Goal of the exercise: Everything from the line containing "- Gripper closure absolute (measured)" through the line containing "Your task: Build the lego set" in the listing below should be copied exactly, and nothing more.

Collected material:
- Opening Delimiter -
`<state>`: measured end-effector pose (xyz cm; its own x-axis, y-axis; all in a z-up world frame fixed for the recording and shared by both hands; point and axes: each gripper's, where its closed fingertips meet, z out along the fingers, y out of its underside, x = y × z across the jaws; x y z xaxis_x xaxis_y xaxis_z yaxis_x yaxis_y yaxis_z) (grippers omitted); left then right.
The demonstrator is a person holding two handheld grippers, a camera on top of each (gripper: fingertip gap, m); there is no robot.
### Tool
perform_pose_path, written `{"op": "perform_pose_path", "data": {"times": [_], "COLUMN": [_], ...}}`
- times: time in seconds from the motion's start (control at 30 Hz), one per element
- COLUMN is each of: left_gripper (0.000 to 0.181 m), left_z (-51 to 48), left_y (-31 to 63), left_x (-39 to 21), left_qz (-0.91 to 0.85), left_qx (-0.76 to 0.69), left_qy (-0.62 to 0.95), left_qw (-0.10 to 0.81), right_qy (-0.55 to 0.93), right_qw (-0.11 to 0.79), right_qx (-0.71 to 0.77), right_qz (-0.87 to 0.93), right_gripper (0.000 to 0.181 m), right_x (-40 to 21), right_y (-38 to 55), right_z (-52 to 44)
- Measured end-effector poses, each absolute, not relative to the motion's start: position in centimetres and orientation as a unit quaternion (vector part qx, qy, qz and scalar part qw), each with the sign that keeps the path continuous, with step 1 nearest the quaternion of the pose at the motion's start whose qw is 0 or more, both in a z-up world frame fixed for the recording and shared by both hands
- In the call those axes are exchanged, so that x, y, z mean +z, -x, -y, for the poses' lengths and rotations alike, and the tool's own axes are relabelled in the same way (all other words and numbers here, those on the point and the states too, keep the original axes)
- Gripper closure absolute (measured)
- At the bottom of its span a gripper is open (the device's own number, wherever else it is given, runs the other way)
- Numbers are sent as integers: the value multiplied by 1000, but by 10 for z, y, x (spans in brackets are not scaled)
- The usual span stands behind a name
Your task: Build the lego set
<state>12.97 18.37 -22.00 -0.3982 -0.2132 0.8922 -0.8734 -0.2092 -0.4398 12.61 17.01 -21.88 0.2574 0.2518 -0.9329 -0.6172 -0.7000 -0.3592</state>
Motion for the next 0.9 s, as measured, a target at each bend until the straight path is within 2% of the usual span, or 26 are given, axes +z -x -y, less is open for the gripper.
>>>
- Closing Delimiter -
Written answer:
- Gripper closure absolute (measured)
- At the bottom of its span a gripper is open (the device's own number, wherever else it is given, runs the other way)
- Numbers are sent as integers: the value multiplied by 1000, but by 10 for z, y, x (spans in brackets are not scaled)
- The usual span stands behind a name
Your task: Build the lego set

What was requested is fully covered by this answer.